VIENNA (Reuters) - European powers on Tuesday dropped a bid to have U.N. nuclear watchdog governors heap pressure on Iran over its atomic work after objections by Russia, China and developing nations, Western diplomats said.

Opponents felt a resolution against Iran would be superfluous a day after the U.N. Security Council toughened sanctions on Iran and could provoke a resentful Tehran to cut, not increase, cooperation with U.N. inspectors, they said.

"The board doesn't need to compete with the Security Council," said an Asian diplomat on the 35-nation governing board of the International Atomic Energy Agency (IAEA).
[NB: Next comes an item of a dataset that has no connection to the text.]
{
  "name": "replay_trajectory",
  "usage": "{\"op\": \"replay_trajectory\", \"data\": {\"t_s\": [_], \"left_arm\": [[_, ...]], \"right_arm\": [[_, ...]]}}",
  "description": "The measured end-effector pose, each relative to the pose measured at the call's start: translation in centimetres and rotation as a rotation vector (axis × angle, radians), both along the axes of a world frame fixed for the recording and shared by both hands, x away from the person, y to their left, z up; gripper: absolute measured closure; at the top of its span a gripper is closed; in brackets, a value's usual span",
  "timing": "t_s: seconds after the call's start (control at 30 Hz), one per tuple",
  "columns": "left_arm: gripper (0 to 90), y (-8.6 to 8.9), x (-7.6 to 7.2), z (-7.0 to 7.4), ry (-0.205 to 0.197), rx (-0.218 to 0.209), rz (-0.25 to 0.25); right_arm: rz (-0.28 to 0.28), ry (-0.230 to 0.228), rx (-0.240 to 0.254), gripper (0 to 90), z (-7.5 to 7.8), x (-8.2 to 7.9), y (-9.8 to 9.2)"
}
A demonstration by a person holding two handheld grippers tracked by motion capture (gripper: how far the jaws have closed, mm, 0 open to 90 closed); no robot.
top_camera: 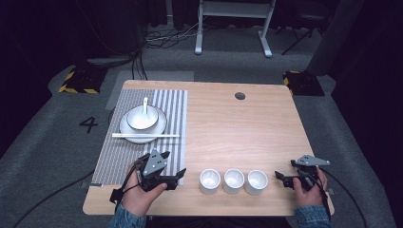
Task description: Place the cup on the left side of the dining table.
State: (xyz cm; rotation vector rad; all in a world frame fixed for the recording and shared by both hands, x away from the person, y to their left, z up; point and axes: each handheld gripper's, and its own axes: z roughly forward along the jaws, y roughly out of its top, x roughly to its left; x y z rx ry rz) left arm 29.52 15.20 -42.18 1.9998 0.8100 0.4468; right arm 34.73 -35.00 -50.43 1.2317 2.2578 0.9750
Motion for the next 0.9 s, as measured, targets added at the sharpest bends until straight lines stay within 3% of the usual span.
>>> {"op": "replay_trajectory", "data": {"t_s": [0.53, 0.9], "left_arm": [[19.3, -4.5, 0.1, 0.8, -0.015, -0.019, -0.103], [18.1, -6.9, -0.2, -0.5, 0.017, -0.021, -0.181]], "right_arm": [[0.001, 0.0, 0.0, 12.0, 0.0, 0.0, 0.0], [0.001, 0.0, 0.0, 12.0, 0.0, 0.0, 0.0]]}}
Almost half the governors are from developing nations.

Britain, France and Germany scrapped the resolution after concluding their goals had been achieved by the Security Council and there was no point risking a schism among U.N. nuclear policymakers Iran might exploit, Western diplomats added.

"Iran thought it could manipulate the IAEA to avoid a Security Council resolution while moving forward to develop its uranium enrichment capability," Gregory Schulte, U.S. ambassador to the Vienna-based IAEA, told reporters.
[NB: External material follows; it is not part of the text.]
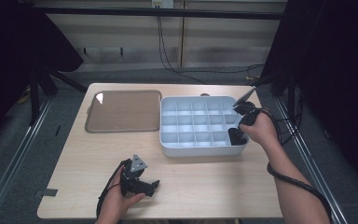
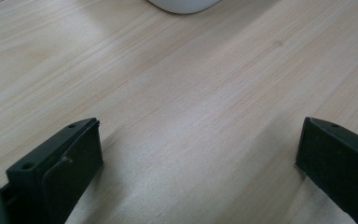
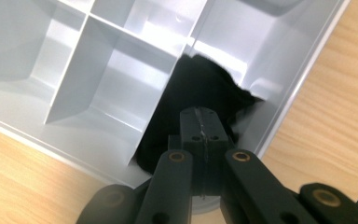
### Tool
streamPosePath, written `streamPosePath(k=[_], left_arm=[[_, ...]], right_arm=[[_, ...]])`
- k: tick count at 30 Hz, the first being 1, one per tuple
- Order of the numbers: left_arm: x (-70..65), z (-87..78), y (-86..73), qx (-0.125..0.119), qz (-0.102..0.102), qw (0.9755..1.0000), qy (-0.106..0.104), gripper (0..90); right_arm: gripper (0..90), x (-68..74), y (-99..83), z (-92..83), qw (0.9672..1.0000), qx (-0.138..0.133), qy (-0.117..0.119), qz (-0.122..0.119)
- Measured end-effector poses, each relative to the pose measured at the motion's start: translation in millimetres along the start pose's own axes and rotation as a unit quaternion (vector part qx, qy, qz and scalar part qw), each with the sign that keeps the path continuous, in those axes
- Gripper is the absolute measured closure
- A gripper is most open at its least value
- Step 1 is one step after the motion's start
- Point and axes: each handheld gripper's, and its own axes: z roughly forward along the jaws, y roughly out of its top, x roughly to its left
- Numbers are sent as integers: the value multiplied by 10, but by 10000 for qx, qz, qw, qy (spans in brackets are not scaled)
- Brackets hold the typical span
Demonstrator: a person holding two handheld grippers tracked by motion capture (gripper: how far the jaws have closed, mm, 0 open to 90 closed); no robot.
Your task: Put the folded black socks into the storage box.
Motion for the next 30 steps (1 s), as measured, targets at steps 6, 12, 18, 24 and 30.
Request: streamPosePath(k=[6,12,18,24,30], left_arm=[[0,0,0,0,0,10000,-1,0],[-1,0,0,1,-9,10000,-1,0],[0,2,1,-4,6,10000,-3,0],[0,4,1,-14,5,10000,-14,0],[0,6,1,-27,9,10000,-16,0]], right_arm=[[900,3,57,80,10000,-23,29,23],[900,33,89,248,9998,167,-97,-56],[900,45,94,341,9992,296,-258,-119],[900,17,68,394,9994,265,-211,-58],[874,10,41,330,9997,139,-200,-45]])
"As the resolution adopted yesterday in New York shows, Iran clearly failed. In fact what the resolution does from a Vienna perspective is to underscore that Iran's file remains open and to fully support the IAEA in its continuing investigation of outstanding issues, particularly with respect to weaponisation."

Iran has pursued a uranium-enrichment program it says is meant only to generate electricity. But its history of nuclear secrecy and continued curbs on IAEA inspections stoke fears it could turn enrichment technology to yielding nuclear arms.